Miroku bowed. “It has been an honor to know you, Kaede-sama.”
“Ah, Houshi-sama. Try not to take too much advantage of folks along your way. Even the rich are deserving of the Buddha’s compassion,” she said, smiling at the monk, who coughed into his hand at her comment.
She unslung her quiver and handed it to Kagome. “I’d like you to have these.”
“Kaede – ” Kagome said.
“Remember me when you use them. I am sure, where you’re going, even with your husband, you will find a time or two you will need sacred arrows.” Kaede smiled a crinkled smile at the young woman.
Suddenly, Kagome’s arms were around her. “Thank you, thank you for everything you’ve done.”
She turned towards the hanyou, and a sadness touched his eyes, and hers. “Well, InuYasha. I was your guardian for years before Kagome-chan set you free. Then I set you on your quest, and watched your life unfold. Now it’s your turn to be the guardian, and take care of all these people for me. And keep an eye out on Rin; I expect you to tell me all the news when you return.”
InuYasha smiled at her gently. “I promise,” he said. “Shippou tells me he’s planning on staying here at the village when he’s not off with his kitsunes learning how to make more trouble. If you need anything, send him. He knows the way.”
She nodded, then hugged and blessed each of the children. After a final round of goodbyes, she watched them head off to the main road that would take them away from the village. Sighing, she headed back down the path towards the village.
Yurime, not yet fourteen, watched as Kaede slowly walked down the path. She bowed as the old miko neared.

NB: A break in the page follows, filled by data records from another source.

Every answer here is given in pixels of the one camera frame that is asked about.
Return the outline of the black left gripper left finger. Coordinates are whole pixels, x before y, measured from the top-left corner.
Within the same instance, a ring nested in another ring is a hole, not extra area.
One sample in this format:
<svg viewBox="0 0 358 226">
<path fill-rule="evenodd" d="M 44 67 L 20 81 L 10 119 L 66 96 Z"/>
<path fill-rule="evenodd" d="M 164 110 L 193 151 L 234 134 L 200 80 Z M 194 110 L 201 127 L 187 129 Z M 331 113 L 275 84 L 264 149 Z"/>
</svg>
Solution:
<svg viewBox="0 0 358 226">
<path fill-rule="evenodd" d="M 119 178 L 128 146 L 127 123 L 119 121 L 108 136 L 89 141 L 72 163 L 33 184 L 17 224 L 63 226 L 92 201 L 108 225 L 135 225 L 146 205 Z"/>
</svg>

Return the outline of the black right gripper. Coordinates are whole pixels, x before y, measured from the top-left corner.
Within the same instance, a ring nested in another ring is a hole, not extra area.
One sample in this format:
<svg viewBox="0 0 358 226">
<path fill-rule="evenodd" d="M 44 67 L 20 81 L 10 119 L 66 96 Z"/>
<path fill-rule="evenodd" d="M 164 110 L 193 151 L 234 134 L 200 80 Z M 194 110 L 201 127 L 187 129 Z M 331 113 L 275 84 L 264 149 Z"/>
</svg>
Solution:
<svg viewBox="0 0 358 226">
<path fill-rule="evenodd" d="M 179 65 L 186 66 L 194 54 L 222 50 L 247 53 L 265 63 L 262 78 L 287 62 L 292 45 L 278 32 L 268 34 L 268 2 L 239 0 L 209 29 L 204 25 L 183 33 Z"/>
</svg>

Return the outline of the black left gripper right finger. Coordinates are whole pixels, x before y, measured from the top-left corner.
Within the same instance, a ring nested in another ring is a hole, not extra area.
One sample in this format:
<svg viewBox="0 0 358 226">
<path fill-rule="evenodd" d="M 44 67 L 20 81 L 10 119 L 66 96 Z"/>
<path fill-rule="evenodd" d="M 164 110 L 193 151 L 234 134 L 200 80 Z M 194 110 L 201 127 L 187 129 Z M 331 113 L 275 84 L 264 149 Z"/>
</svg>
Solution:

“Pardon me, Kaede-sama, but my sister sent me looking for you. She thinks her time has come for the baby.”
Kaede smiled, thinking about how the cycle of life goes on - loss and gain. “Well, Yurime-chan, walk with me to my house, and let me get my things, and we’ll go see about her.”
Together, they walked back into the village, where, even without magical creatures walking in its forest, life indeed would go on.